Many of Europe’s finance heads believe there is still capacity to expand their companies and increase revenue in the coming year.

The What’s keeping you awake at night? survey by restructuring advisory firm AlixPartners found 74% of respondents said revenue enhancement was a top three priority when asked what they were focusing on most to compensate for tight credit markets.
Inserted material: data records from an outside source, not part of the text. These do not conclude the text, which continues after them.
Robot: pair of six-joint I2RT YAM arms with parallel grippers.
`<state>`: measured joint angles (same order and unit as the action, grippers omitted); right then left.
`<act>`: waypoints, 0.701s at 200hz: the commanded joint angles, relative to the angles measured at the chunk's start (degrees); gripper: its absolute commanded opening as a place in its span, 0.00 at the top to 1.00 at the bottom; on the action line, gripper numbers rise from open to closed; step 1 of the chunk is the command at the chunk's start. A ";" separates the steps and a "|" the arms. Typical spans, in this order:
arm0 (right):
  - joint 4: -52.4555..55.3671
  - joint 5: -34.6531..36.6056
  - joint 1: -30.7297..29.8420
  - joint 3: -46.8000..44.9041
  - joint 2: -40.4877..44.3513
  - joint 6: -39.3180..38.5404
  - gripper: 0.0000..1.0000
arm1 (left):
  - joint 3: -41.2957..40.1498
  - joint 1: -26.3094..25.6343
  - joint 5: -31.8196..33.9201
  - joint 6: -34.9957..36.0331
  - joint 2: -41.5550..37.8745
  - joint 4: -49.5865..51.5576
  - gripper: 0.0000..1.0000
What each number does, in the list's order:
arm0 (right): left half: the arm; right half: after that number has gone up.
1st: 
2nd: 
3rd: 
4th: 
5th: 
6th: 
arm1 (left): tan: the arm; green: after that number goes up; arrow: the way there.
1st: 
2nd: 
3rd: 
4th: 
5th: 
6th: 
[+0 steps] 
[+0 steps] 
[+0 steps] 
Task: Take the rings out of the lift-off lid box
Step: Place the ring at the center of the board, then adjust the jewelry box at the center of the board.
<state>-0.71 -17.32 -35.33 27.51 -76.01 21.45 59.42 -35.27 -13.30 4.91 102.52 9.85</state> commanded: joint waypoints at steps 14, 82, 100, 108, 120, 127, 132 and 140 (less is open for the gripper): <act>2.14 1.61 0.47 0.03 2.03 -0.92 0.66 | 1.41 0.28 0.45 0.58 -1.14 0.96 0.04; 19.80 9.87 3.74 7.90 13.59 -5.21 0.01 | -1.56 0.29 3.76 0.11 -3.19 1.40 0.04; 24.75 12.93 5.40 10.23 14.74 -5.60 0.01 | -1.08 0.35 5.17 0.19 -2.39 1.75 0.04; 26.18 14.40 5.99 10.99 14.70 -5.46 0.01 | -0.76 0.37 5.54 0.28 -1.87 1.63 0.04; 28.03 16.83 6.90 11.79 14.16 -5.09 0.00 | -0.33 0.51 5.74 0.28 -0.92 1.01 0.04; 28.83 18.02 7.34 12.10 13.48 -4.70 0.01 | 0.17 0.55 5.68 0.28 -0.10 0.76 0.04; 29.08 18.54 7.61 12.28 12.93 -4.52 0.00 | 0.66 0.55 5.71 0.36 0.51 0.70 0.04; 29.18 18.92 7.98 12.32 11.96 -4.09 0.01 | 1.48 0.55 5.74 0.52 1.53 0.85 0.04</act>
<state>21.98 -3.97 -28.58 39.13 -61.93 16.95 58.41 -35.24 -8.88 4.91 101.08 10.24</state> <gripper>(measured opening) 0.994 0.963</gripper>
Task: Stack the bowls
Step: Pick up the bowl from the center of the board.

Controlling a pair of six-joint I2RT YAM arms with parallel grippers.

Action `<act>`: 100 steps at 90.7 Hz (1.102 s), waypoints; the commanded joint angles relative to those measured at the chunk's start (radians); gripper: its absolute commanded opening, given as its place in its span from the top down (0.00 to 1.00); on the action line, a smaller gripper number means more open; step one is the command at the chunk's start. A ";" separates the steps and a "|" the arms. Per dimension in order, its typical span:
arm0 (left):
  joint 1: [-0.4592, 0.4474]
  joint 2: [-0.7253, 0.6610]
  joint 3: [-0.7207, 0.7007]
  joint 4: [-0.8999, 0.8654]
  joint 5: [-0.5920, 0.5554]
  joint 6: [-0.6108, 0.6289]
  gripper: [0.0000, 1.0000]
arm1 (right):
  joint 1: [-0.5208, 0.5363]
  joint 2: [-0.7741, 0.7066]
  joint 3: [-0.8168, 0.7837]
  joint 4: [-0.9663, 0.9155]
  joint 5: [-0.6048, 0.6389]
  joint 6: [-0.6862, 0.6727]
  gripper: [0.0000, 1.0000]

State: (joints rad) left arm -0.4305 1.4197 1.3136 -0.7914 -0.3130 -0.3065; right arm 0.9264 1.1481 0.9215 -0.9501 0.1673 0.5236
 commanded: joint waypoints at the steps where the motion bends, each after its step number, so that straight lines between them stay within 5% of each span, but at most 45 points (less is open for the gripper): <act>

Controlling fixed costs ranked second while screwing down on variable costs ranked fourth, after improving the balance sheet.

Sixty-three per cent of respondents said their companies expect “good-to-strong” growth in 2008, while 37% expect their credit outlook in Europe to be “somewhat better” in the latter half of this year despite worsening economic forecasts.

More than one-third of CFOs believed that higher revenues could be achieved through value engineering, such as enhancing products to maintain margins and increasing sales volumes, and that this was their principle strategy. However, 31% said pricing improvements would be their first choice.

As to what to do with the extra revenue, the top two funding needs for companies this year were internal process improvements (37%) and balance sheet improvement, (34%). In terms of balance-sheet management, the need to improve cash and working capital far outweighed other balance sheet options, such as debt restructuring or asset sales. Of the senior finance executives polled, 46% said improving working capital was their main priority. None of the CFOs polled listed debt reduction as their highest priority and less than 1% said asset sales were important.

When asked what priority they would give to cost-cutting, 29% of respondents believed process improvements would come top in 2008. Considering that 29% also rated their recent major IT projects as ineffective, it would seem clear why.

David Hutchinson, managing director at AlixPartners, said CFOs and finance executives needed to take note of various ways to generate revenue. “As the market environment becomes tougher, CFOs are recognising that cost cutting alone is not enough to weather the storm.”